Solidaridad apabullante de tanta gente de bien. Días más tarde, el adorado alcalde de Belmez puso broche de oro – o mejor, de plata de Zacatecas – a la emocionante Conquista: diseñó un jardincillo para la plaza. El proyecto era una obra sencilla que aprovechase escombros y tierras resultantes. Donde el silencio evocase aquellos siete días. Estando ya en camino las plantas y los árboles, por diversas paralizantes «burocracias» no dio tiempo a concluirlo en la semana del concurso. Teniendo a la postre que acabarlo un generoso Servicio de Extensión Agraria. Pero por fin, el voraz estandarte de Castilla ondeaba al viento cálido del altiplano sobre la imponente Pirámide de la Luna.

Por celebrarlo, los bizarros ejecutores de la hazaña organizaron una caldereta gigante en el pueblo. Apurando bien los huesos en la plaza y la carne en el cercano cortijo de «La Franca». Una fiesta de par en par abierta a todo el mundo. Igual que aquellas Indias apenas exploradas de tiempos de Balboa, de Pizarro, de Valdivia o de Cortés. Y pasada aquella semana inolvidable, rara vez volvió a sonar en la tele o en la radio el ecológico nombre de aquel pueblo. La carretera de Ahillones siguió tal como estaba, y todo hijo de vecino hubo de seguir padeciéndola por muchos años más.

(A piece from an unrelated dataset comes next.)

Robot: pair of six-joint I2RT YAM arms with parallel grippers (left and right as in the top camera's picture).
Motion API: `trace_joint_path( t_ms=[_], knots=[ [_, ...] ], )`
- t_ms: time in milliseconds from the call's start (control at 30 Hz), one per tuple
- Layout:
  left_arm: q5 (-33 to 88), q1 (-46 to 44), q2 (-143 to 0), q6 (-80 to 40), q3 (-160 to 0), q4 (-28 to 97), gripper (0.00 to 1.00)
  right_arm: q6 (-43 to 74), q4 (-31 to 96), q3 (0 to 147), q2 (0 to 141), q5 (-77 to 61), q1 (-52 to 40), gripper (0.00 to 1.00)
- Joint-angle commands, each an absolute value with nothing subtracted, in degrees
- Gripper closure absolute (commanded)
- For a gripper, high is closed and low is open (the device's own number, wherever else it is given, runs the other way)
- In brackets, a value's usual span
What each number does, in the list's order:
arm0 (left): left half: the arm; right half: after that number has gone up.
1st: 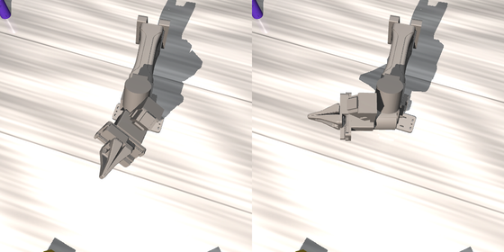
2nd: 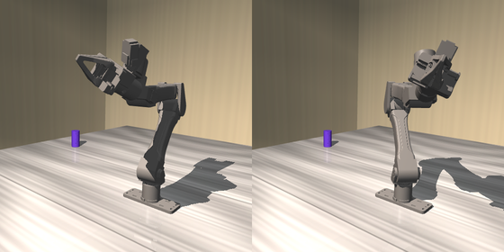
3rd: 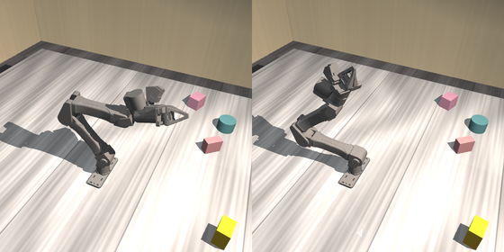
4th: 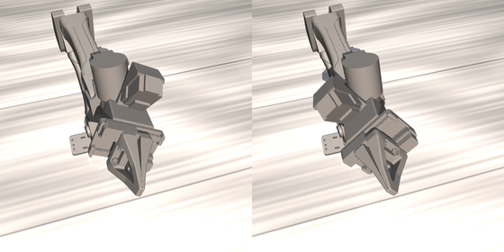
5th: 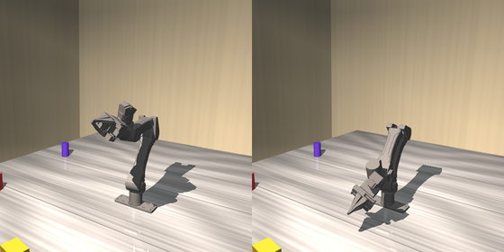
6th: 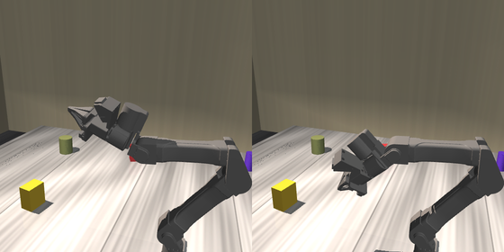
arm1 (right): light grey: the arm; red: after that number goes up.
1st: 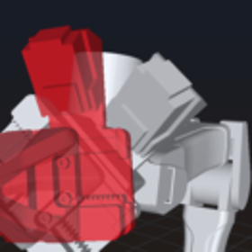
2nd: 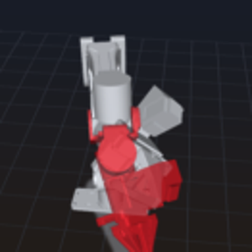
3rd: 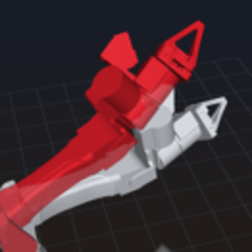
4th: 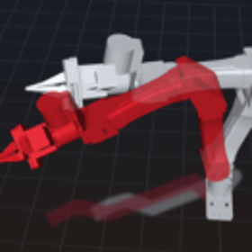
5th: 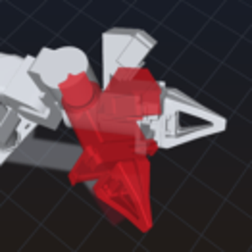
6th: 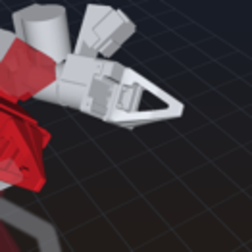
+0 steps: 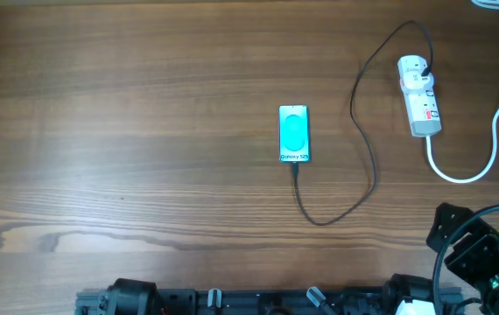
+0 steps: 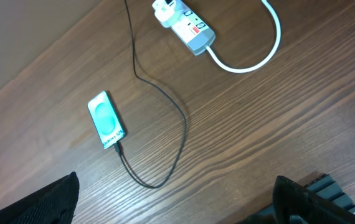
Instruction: Plug charger to phone and switch on socket
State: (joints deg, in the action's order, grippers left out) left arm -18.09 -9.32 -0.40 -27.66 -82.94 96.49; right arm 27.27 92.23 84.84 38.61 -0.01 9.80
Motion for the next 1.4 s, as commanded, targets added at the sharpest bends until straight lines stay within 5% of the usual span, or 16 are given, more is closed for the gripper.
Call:
trace_joint_path(
  t_ms=[0, 267, 600, 833, 1100, 1367],
  knots=[
    [-17.8, -9.5, -0.3, -27.4, -82.8, 96.5, 0.00, 24.8, 90.1, 83.4, 38.2, -2.7, 10.0, 0.00],
    [-17.8, -9.5, -0.3, -27.4, -82.8, 96.5, 0.00, 21.4, 40.5, 45.5, 20.4, -19.6, 9.9, 0.00],
    [-17.8, -9.5, -0.3, -27.4, -82.8, 96.5, 0.00, 25.9, -7.2, 12.0, 5.8, -15.9, 5.7, 0.00],
    [-17.8, -9.5, -0.3, -27.4, -82.8, 96.5, 0.00, 26.0, -16.0, 1.3, 0.2, -11.3, 5.7, 0.00],
    [-17.8, -9.5, -0.3, -27.4, -82.8, 96.5, 0.00, 28.1, 0.3, 0.3, 0.2, -3.0, 5.7, 0.00],
    [-17.8, -9.5, -0.3, -27.4, -82.8, 96.5, 0.00, 15.2, -0.2, 0.3, 0.1, -3.8, 5.7, 0.00]
  ],
)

Al contemplar de nuevo aquel lugar – ya sin golpes de piqueta ni rugir de motores ni movimiento de voluntarios – , sin más prosperidad que los limitados beneficios del campo y el mercadeo efímero del tiempo de la perdiz, y gradualmente abandonado por sus gentes a la busca de más claros horizontes, por eso Valverde de Llerena puede presumir que  en algo más de siete días hicieron el más fabuloso trabajo y reto que jamás el mundo ha conocido.